1.7 "Effective Date" means, as applicable, the date first stated above as the original effective
date of this Plan or the effective date of this Plan as amended and restated.
1.8 "Eligible Employee" means any employee that is a Tier 1 Employee or a Tier 2 Employee,
other than those employees who are listed on Exhibit B.
1.9 "Employer" means the Company or any of its subsidiaries.
1.10 "Person" means any individual, firm, corporation, partnership, association, trust,
unincorporated organization, or other entity.
1.11 "Plan" means the ConocoPhillips Executive Severance Plan, as set forth herein, as it may be
amended from time to time.
1.12 "Plan Administrator" means the person or persons appointed from time to time by the
Board, which appointment may be revoked at any time by the Board. At the Effective Date, the
Plan Administrator shall be the Vice President, Human Resources and Real Estate and Facilities
Services of the Company. Any successor to the office of Vice President, Human Resources and Real
Estate and Facilities Services (or to a lesser or greater position encompassing the role of the most
senior officer of the Company with responsibility over the Human Resources function) shall become
the Plan Administrator, unless and until the Board appoints another person or persons.
Notwithstanding the forgoing, any person appointed as Plan Administrator shall recuse themselves
from any action with regard to a claim relating to such person as an Eligible Employee.
1.13 "Retirement Plans" means the ConocoPhillips Retirement Plan and the ConocoPhillips Key
Employee Supplemental Retirement Plan.
1.14 “Salary Grade”
means a classification level for Employees under the practices of the
Company. Where Salary Grades are used in this Procedure, they are depicted under the U.S.
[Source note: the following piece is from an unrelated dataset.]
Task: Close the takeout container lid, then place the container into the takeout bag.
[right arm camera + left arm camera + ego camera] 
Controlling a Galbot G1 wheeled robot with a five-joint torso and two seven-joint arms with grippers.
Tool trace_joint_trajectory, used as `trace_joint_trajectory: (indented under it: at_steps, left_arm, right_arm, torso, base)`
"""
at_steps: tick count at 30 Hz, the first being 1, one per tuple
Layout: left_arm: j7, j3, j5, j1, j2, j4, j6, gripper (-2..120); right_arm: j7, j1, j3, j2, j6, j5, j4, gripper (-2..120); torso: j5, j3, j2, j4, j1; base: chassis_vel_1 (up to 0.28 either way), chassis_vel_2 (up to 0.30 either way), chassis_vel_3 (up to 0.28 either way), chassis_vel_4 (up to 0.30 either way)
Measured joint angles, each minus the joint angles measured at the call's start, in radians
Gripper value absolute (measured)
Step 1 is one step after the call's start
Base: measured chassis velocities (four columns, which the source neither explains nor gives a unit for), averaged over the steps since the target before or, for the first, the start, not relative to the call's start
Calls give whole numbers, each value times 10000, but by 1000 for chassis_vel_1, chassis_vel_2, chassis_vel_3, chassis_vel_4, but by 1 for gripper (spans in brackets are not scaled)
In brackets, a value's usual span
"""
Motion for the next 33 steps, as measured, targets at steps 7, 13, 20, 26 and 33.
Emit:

practices for the Company. Practices may vary in other countries or particular subsidiaries, and
Salary Grades shall be transposed as necessary to reflect the practice in the relevant country or
subsidiary.
1.15 "Separation from Service" means the date on which the Participant separates from service
with the Controlled Group within the meaning of Code section 409A, whether by reason of death,
disability, retirement, or otherwise. In determining Separation from Service, with regard to a bona
fide leave of absence that is due to any medically determinable physical or mental impairment that
can be expected to result in death or can be expected to last for a continuous period of not less
than six months, where such impairment causes the Employee to be unable to perform the duties
Exhibit 10.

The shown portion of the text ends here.